Practically speaking, the Gorbachev reforms might become part of the trappings for acquiring Western technology. Gorbachev can use the fabulous publicity Ronald Reagan gave him to make it socially chic for Western bankers and industrialists to compete in lavishing loans and joint ventures on the Soviet economy. They might never see their money again, but they can boast of their progressiveness in saving Gorby from the Soviet hawks. The mindlessness of the West is one thing Lenin thought the communists could always count on.

Academics such as Goldman have amassed much detailed information about the Soviet system, but they lack a paradigm for interpreting it. Consequently, they can never tell a grand tale. Their books contain interesting details and perceptive observations but are nevertheless boring.
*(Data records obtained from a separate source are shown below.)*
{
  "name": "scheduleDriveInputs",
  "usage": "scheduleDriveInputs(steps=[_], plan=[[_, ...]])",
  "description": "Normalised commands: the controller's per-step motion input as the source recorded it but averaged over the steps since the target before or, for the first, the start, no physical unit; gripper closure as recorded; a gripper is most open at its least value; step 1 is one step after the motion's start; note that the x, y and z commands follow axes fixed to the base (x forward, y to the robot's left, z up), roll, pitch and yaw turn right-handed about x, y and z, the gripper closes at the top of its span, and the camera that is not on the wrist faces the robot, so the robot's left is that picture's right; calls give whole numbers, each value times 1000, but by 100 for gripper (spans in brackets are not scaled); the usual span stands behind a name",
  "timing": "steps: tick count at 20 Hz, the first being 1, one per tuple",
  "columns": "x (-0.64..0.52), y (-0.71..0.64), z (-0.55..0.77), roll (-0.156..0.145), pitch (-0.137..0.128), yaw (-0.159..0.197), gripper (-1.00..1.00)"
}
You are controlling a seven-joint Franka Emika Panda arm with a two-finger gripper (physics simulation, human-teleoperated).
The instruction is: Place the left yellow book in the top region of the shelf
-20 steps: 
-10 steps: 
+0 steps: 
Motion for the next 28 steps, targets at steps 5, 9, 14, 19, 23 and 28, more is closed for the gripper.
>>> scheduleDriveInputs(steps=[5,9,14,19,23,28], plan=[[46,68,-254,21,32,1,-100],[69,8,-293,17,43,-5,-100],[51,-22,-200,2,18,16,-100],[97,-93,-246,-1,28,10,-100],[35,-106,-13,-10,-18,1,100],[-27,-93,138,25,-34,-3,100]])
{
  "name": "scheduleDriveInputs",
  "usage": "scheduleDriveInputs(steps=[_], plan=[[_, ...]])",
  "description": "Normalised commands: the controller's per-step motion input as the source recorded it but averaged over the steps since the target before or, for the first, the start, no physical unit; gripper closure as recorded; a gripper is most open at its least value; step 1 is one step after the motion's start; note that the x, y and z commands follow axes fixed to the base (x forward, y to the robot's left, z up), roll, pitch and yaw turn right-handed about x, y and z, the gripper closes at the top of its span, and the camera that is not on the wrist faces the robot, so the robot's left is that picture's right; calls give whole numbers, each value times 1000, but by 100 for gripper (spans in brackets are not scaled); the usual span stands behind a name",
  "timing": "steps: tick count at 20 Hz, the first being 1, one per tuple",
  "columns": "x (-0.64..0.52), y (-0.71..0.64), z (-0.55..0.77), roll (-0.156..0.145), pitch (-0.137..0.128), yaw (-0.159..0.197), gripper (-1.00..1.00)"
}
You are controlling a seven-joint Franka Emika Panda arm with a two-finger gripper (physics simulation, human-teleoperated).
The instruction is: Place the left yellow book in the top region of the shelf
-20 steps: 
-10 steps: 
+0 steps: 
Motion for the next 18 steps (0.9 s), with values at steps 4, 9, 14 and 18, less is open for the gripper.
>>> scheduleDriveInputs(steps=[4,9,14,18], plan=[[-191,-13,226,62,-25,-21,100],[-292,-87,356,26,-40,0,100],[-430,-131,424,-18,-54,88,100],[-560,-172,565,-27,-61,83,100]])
There is a grand tale to be told, but it has to creep out between the lines of every page. The grand tale is the utter superiority of private property. Revolutions that attempted to achieve socialist economic organization that would be superior productively and morally to private property have now demonstrated that no such outcome is possible. The Chinese have understood, if only intuitively, that the absence of private property is an enormous tax on production, a tax that their society with massive population and little capital literally cannot bear. It apparently never occurs to Goldman that his history of the reform efforts points time and again to attempts to achieve the results that flow from private property.

It is possible that Goldman knows this but feels that he cannot say it and be successful. Western Sovietologists have not been without their own antipathy to the market. Moreover, the Soviet Union can influence their relative success by deciding who gets access to its archives. An unfriendly critic is unlikely to receive Soviet help in sharpening his scholarly edge.

I have argued that the Soviet story is one of the interaction of speculative excess or utopian aspirations with refractory reality. But scholars cannot see this as long as they believe that Soviet central planning originated not in an effort to eliminate the market but in a decision to squeeze agriculture in order to rapidly industrialize. Alexander Gerschenkron's dogma "that hardly anything in the momentous story of Soviet economic policies needs, or suffers, explanations in terms of its derivation from Karl Marx's economic theories" has blinded scholars to the meaning of their material.

Paul Craig Roberts holds the William E. Simon Chair at the Center for Strategic and International Studies in Washington, D.C. He is the author of Alienation and the Soviet Economy, Marx's Theory of Exchange, and The Supply-Side Revolution.